Scarifications, coupures, griffures, brûlures... Plus d'un jeune sur dix s'infligerait des blessures volontairement. Pourquoi un tel comportement ? Comment aider votre enfant à aller mieux ? Quelques pistes pour mieux comprendre l'automutilation.

Qu'est-ce que l'automutilation ?

Mal de vivre, dépression passagère, mauvaise acceptation de son corps, besoin de soulager ou exprimer une douleur, de se punir... Les raisons expliquant l'automutilation chez les jeunes sont variées. L'automutilation consiste à se faire mal intentionnellement, en se coupant avec un rasoir, un cutter, en se brûlant avec une cigarette ou en se mordant par exemple. Ce sont des blessures volontaires répétées sur une ou plusieurs parties du corps, le plus souvent cachées, comme les bras et les jambes.

Quelles sont les différentes formes d'automutilation ?

L'automutilation est un symptôme du trouble dit de la "personnalité limite". Il en existe deux catégories. Les mutilations compulsives concernent des actions répétées comme l'arrachage des cheveux ou le fait de se ronger les ongles. Les mutilations impulsives prennent souvent la forme de coupures ou encore de brûlures de cigarette.

Quelles sont les raisons de l'automutilation ?

L'automutilation est une façon pour les adolescents et les jeunes adultes d'extérioriser leurs sentiments : colère, culpabilité, anxiété... mais aussi de combler un manque affectif. Le but n'est pas d'attirer l'attention mais peut-être aussi de se réapproprier un corps en plein changement. Les troubles du comportement alimentaire comme l'anorexie et la boulimie s'accompagnent parfois de la pratique de l'automutilation. Il est primordial de venir en aide aux jeunes qui s'infligent des douleurs volontaires, d'autant plus que dans certains cas l'automutilation cache une menace suicidaire.

Comment aider les jeunes qui s'automutilent ?

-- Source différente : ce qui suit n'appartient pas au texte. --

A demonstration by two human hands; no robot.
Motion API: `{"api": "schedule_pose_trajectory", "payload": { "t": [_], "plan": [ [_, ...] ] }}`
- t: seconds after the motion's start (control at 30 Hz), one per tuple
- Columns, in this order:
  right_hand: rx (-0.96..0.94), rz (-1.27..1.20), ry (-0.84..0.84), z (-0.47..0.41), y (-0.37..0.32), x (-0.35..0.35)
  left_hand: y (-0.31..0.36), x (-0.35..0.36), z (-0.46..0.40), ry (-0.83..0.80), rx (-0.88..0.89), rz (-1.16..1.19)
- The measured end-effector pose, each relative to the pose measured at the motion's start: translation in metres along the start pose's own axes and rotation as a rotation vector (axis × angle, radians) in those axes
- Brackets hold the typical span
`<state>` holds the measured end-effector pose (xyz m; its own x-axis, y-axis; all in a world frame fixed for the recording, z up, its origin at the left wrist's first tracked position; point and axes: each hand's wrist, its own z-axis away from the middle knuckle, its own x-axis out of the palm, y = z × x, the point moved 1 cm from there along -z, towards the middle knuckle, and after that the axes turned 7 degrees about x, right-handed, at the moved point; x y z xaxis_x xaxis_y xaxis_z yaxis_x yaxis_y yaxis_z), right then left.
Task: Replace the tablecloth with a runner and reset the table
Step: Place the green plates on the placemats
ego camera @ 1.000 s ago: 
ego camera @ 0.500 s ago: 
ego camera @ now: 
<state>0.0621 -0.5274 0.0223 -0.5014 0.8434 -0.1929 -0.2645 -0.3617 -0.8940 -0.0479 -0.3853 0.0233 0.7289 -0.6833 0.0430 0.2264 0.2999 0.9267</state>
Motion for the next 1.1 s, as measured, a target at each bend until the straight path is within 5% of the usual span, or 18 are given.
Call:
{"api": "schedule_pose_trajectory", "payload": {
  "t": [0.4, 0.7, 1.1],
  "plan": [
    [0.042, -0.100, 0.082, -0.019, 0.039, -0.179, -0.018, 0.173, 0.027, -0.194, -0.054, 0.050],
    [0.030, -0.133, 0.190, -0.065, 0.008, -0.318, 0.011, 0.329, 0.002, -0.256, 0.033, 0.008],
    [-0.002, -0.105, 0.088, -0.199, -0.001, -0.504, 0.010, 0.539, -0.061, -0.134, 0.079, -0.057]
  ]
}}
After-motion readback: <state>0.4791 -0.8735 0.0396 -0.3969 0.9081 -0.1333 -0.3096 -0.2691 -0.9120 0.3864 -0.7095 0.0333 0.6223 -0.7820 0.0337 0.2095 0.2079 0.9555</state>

L'automutilation est le signe d'un mal-être profond. La plupart du temps, elle disparaît d'elle-même en quelques années. Si le malaise persiste ou engendre des blessures graves, il faut bien sûr consulter un spécialiste, psychologue ou psychiatre. En attendant, le dialogue est la meilleure solution. Un adolescent qui se mutile est un adolescent qui a du mal à gérer ses émotions, ses angoisses et à en parler. Aussi faut-il essayer de lui faire exprimer ce qu'il éprouve. Il est essentiel que vous restauriez le dialogue et compreniez les raisons de ce comportement.